### YOUR OBJECTIVE
Examine each line of the data. Copy the line if it includes the word "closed".
⁂
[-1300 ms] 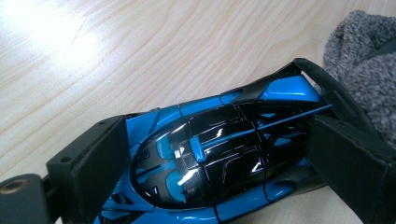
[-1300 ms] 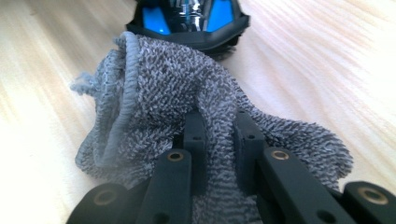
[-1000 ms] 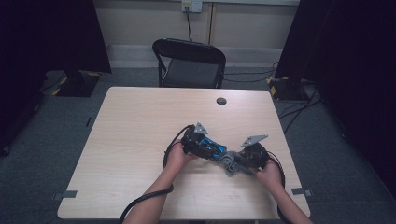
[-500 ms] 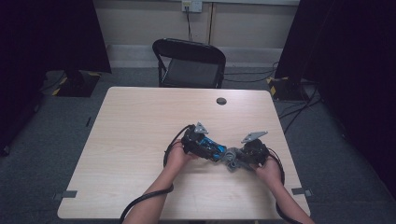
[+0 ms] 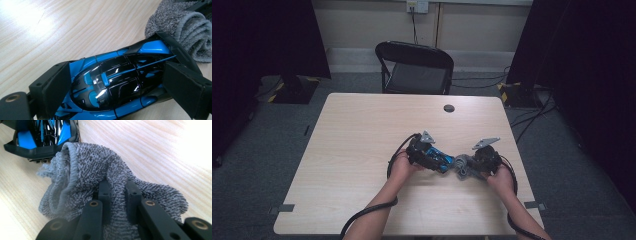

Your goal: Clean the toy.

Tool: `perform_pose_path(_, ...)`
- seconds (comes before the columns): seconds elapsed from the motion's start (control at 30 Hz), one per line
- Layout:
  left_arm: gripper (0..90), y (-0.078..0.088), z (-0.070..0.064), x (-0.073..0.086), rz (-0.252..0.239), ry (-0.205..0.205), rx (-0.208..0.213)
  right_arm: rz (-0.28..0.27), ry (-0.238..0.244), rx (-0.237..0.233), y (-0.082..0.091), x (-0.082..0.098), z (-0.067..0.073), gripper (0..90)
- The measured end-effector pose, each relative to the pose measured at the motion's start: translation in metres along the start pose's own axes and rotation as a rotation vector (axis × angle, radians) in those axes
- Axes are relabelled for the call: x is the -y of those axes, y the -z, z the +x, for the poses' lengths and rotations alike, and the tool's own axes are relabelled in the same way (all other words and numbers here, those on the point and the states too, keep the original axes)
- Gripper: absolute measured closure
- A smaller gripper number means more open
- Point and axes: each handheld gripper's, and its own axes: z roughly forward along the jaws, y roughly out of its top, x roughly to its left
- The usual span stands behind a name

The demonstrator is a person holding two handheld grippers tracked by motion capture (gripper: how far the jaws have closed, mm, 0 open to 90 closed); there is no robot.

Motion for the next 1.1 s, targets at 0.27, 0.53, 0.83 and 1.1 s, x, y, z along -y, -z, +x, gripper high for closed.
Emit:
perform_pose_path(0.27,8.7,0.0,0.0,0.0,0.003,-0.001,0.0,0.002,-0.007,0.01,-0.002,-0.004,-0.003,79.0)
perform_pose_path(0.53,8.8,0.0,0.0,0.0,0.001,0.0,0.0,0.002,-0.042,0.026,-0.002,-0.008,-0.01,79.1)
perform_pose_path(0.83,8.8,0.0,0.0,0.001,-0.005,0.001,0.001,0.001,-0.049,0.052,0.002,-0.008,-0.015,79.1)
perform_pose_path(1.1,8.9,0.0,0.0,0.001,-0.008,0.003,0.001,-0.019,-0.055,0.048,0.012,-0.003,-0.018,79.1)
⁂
### EXERCISE OUTPUT
The demonstrator is a person holding two handheld grippers tracked by motion capture (gripper: how far the jaws have closed, mm, 0 open to 90 closed); there is no robot.
Motion for the next 1.1 s, targets at 0.27, 0.53, 0.83 and 1.1 s, x, y, z along -y, -z, +x, gripper high for closed.

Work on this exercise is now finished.